> Activity
You are asked to reproduce the listing exactly and to omit its pictures.

______________________________

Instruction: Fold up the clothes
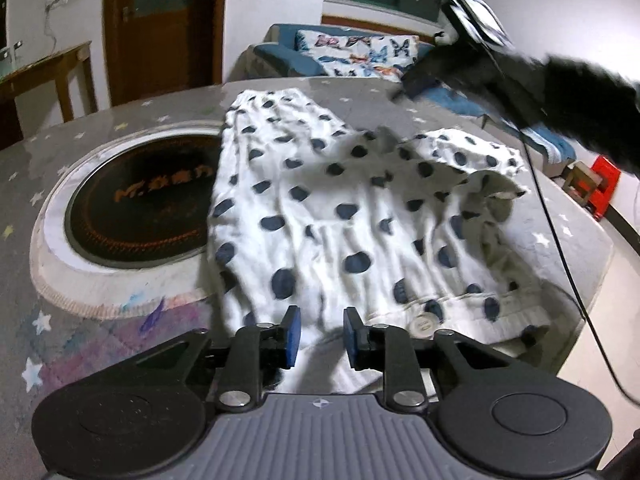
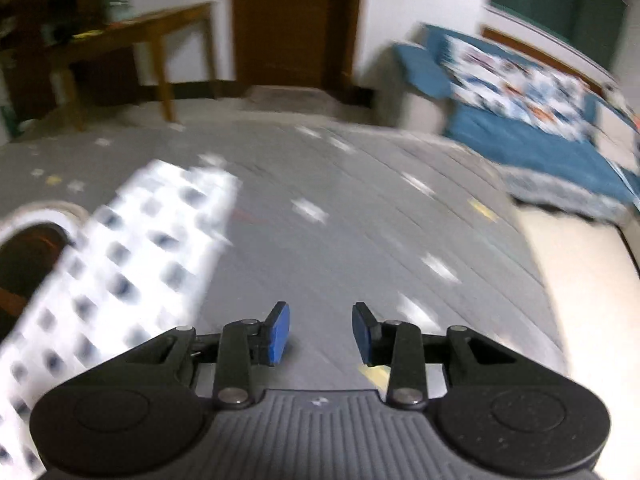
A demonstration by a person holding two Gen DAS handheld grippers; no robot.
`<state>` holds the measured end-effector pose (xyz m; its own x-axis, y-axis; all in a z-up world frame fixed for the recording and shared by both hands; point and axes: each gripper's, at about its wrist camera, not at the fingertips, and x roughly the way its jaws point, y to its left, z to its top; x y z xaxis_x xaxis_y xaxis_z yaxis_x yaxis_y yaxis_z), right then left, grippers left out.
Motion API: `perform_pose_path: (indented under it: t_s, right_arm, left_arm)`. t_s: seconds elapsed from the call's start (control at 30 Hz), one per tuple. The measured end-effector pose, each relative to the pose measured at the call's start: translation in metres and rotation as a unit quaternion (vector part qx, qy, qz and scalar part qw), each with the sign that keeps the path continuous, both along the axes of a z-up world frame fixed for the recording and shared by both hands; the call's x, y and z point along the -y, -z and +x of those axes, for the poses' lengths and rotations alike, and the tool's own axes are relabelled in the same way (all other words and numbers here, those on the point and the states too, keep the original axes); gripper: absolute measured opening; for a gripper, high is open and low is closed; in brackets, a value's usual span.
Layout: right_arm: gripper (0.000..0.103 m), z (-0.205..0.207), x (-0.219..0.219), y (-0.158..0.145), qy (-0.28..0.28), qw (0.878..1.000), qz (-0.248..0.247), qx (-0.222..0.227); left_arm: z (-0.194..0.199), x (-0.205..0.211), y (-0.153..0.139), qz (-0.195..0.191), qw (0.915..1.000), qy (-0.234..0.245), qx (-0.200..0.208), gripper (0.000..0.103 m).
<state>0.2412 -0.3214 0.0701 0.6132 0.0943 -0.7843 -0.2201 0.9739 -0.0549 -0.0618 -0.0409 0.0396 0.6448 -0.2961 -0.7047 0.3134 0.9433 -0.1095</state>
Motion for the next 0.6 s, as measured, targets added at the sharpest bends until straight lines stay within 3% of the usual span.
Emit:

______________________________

> Answer box
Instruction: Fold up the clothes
A demonstration by a person holding two Gen DAS handheld grippers; no robot.
`<state>` holds the measured end-effector pose (xyz m; its own x-axis, y-axis; all in a z-up world frame fixed for the recording and shared by both hands; point and axes: each gripper's, at about its wrist camera, not at the fingertips, and x roughly the way its jaws point, y to its left, z to its top; x y z xaxis_x xaxis_y xaxis_z yaxis_x yaxis_y yaxis_z), right then left, grippers left out.
Motion API: `perform_pose_path: (indented under it: t_s, right_arm, left_arm)`. t_s: seconds elapsed from the call's start (control at 30 Hz), one per tuple. The measured end-effector pose, each relative to the pose measured at the call's start: translation in metres and rotation as a unit quaternion (vector part qx, qy, qz and scalar part qw), each with the sign that keeps the path continuous, both along the axes of a z-up world frame fixed for the recording and shared by both hands; the call's x, y and z point along the -y, -z and +x of those axes, for the poses' lengths and rotations alike, and the tool's own axes are relabelled in the same way (all other words and numbers here, those on the point and the states too, keep the original axes); gripper: absolute measured opening; for a gripper, high is open and low is closed; in brackets, a value's usual span.
Layout: right_arm: gripper (0.000..0.103 m), z (-0.205..0.207), x (-0.219..0.219), y (-0.158..0.145), qy (-0.28..0.28), qw (0.878..1.000), qz (-0.248..0.247), qx (-0.222..0.227); left_arm: z (-0.194..0.199), x (-0.205..0.211), y (-0.153..0.139), qz (-0.195..0.191), qw (0.915..1.000), qy (-0.234..0.245), qx (-0.200..0.208), gripper (0.000..0.103 m).
<state>0.2412 -0.3214 0.0701 0.6132 0.0943 -0.7843 -0.2201 0.9739 -0.0549 -0.0618 -0.0409 0.0396 0.6448 -0.2961 -0.7047 0.3134 0.9433 -0.1095</state>
Motion for the next 0.6 s, as measured, targets added at the sharpest bends until straight lines stay within 3% of the usual span.
Emit:

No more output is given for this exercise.